• Exercise requirements
Of the lines below, report only those that contain "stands".

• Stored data

**********

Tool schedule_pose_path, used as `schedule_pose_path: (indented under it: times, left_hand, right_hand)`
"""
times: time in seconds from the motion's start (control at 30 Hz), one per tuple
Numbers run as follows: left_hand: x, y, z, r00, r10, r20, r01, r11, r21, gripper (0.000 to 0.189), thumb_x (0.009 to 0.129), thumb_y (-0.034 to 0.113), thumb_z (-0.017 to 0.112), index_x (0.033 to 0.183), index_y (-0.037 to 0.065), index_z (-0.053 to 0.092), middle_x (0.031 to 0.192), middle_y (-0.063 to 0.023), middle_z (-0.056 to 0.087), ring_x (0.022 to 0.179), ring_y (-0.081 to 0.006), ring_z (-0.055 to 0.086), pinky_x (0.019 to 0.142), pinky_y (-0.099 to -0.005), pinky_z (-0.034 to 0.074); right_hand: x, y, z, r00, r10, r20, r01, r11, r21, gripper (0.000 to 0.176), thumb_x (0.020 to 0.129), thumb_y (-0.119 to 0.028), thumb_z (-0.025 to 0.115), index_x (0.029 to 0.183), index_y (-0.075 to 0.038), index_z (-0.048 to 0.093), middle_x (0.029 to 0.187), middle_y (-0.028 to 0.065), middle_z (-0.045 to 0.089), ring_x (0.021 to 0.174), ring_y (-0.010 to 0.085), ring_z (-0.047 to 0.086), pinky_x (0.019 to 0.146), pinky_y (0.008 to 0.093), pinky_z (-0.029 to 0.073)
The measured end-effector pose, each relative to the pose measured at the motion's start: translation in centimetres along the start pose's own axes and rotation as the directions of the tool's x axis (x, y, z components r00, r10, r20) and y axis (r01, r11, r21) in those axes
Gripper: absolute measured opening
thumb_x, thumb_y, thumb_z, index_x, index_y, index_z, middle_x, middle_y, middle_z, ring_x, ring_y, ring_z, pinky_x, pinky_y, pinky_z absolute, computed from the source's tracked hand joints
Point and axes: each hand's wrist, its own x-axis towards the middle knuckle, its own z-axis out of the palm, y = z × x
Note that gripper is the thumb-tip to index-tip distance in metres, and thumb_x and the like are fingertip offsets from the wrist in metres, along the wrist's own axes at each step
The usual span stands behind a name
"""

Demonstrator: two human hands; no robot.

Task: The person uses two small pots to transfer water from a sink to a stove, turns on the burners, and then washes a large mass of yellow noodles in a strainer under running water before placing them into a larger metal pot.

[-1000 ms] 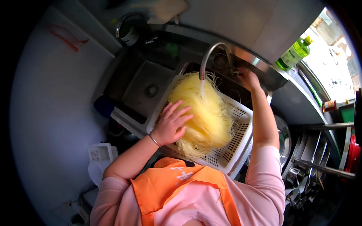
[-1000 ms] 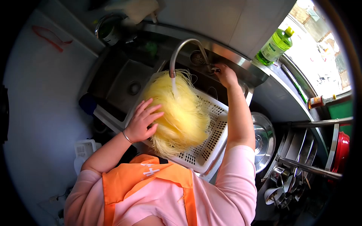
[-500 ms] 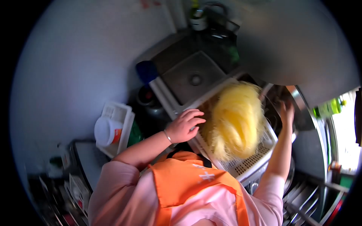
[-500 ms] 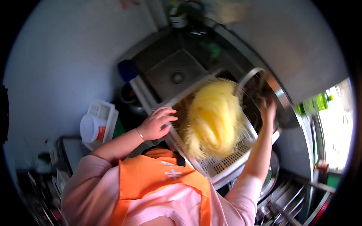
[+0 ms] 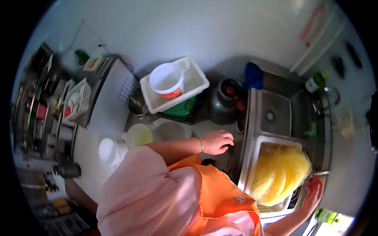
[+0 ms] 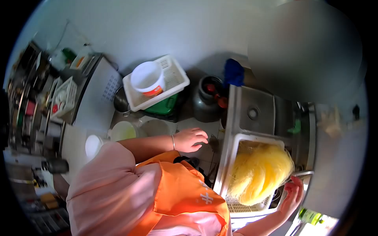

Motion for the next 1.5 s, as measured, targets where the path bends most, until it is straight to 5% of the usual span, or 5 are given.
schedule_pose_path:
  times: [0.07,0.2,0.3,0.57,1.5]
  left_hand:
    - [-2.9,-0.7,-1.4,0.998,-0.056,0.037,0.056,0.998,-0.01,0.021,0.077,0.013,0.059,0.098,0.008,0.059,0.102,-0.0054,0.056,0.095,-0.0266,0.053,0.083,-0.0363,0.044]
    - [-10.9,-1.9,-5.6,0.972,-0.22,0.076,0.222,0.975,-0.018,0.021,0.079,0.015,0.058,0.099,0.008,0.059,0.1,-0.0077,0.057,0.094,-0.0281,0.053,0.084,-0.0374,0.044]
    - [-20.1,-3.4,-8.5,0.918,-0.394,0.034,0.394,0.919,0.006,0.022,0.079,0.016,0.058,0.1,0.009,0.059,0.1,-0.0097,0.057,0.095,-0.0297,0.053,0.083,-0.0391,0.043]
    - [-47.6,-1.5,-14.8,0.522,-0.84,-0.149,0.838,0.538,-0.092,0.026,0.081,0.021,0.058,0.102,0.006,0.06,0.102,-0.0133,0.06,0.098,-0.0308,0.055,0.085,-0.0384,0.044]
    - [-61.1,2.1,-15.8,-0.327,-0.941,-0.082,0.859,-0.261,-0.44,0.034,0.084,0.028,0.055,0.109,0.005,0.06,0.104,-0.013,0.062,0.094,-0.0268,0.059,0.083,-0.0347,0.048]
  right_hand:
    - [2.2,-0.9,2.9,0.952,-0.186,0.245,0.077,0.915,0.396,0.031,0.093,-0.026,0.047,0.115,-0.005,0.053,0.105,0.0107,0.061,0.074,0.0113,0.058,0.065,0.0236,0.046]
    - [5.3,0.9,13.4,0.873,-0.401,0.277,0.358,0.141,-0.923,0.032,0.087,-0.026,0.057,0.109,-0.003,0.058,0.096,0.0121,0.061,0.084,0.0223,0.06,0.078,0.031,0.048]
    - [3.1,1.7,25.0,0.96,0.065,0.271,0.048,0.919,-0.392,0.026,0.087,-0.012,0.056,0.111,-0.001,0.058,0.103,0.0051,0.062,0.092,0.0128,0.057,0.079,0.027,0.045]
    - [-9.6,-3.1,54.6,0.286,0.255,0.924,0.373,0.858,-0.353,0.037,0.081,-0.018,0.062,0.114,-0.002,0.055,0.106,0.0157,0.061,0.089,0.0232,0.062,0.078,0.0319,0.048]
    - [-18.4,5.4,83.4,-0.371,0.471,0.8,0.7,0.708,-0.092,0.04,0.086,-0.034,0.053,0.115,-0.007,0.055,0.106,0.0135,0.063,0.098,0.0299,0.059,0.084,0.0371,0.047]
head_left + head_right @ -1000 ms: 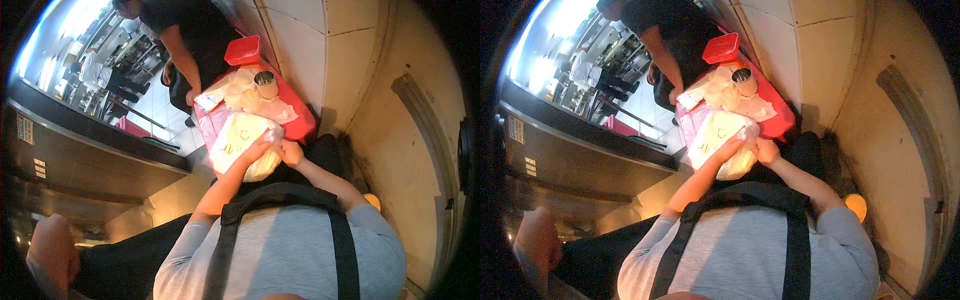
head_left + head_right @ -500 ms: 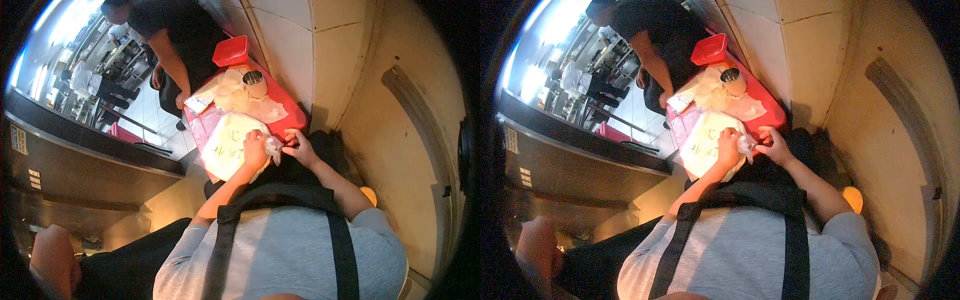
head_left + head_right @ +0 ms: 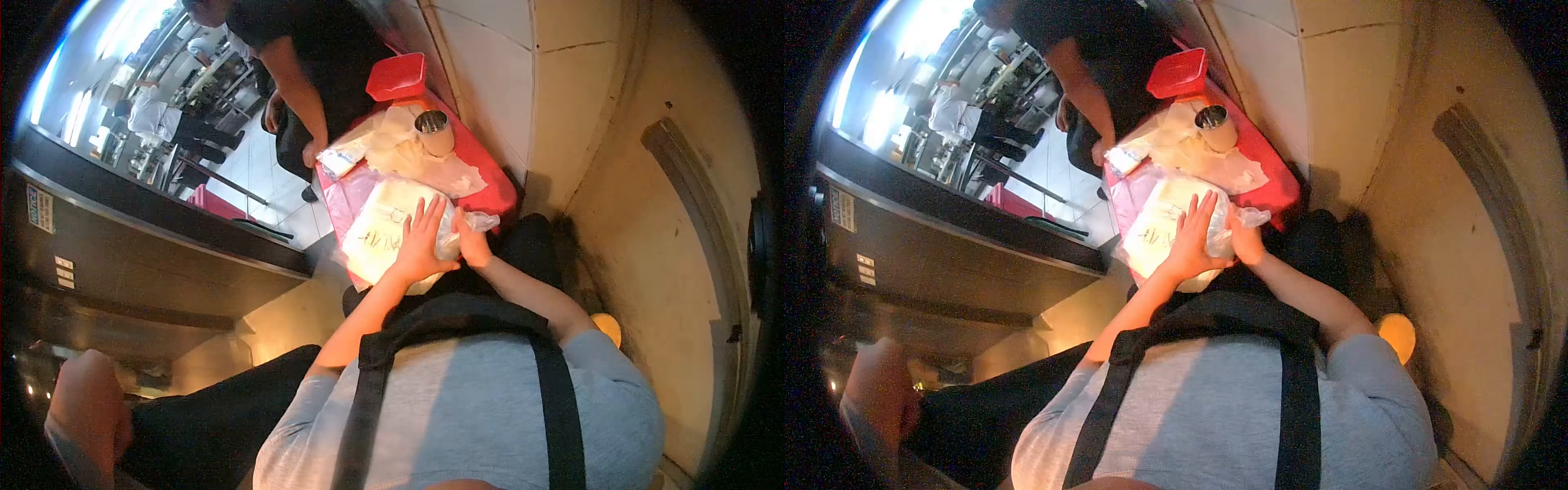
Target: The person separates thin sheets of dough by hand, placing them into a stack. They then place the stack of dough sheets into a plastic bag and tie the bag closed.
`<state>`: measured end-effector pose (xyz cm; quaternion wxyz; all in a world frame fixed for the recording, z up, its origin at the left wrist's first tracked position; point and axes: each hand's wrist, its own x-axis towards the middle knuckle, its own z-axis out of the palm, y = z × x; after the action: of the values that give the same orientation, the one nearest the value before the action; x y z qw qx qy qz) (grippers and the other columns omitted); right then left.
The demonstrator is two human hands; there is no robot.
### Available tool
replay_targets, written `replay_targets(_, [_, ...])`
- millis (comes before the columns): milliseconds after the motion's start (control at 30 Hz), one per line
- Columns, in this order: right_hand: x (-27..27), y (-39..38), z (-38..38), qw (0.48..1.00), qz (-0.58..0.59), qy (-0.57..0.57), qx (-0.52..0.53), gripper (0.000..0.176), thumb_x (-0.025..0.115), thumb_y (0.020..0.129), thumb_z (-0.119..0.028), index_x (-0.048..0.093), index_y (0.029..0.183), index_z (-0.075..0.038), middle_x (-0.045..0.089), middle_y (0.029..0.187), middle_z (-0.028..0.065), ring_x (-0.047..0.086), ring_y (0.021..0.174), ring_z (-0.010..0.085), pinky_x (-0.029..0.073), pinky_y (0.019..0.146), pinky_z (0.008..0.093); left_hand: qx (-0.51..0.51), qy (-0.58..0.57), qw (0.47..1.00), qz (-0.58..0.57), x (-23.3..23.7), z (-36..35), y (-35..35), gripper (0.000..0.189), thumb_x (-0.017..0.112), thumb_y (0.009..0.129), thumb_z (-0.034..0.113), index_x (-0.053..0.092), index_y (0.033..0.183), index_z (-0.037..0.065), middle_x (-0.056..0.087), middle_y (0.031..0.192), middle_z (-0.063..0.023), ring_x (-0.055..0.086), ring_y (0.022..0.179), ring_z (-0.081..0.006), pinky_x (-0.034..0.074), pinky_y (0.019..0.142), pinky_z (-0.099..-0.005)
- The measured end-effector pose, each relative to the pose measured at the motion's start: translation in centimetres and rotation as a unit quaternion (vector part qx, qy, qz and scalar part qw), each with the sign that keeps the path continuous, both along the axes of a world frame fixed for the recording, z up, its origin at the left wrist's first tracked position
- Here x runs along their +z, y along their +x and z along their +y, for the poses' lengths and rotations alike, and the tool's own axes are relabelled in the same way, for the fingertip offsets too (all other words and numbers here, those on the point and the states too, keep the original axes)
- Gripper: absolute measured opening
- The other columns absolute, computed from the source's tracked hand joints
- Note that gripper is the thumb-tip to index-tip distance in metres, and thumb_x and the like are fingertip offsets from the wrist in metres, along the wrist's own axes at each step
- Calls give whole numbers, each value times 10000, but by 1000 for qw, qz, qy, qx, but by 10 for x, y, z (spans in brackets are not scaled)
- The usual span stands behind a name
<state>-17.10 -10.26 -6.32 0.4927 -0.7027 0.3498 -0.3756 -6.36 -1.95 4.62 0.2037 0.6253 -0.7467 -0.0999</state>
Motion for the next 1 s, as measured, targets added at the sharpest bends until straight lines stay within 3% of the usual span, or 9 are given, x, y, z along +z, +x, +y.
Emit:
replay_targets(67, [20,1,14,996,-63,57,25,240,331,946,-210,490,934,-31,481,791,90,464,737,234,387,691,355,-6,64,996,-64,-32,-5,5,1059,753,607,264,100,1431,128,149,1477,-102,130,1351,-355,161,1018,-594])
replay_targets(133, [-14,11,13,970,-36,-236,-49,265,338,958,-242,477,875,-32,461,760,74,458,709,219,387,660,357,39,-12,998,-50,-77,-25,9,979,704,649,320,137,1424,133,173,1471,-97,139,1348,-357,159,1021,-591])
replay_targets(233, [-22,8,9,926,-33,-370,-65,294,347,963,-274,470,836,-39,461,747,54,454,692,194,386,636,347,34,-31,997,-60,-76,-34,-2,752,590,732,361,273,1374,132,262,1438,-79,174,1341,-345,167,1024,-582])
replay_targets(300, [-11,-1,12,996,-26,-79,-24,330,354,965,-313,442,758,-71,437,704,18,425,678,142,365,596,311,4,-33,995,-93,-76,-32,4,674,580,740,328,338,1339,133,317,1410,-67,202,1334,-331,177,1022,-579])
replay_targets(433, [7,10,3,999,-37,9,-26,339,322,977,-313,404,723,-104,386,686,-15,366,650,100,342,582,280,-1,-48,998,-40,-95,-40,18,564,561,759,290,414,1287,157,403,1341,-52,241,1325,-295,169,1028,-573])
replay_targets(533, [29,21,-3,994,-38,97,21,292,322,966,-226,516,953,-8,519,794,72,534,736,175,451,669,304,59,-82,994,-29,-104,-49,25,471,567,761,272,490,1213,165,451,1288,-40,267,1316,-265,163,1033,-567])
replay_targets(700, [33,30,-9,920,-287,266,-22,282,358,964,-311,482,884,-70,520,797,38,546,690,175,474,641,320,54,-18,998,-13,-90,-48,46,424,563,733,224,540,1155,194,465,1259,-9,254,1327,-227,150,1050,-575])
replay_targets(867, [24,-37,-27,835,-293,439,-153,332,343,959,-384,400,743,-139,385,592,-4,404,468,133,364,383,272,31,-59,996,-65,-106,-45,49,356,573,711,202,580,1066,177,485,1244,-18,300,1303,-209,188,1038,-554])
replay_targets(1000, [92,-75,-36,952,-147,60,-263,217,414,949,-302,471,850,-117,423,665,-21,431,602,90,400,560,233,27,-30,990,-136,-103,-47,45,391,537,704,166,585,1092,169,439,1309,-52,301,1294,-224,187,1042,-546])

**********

• Response area
The usual span stands behind a name
- The usual span stands behind a name

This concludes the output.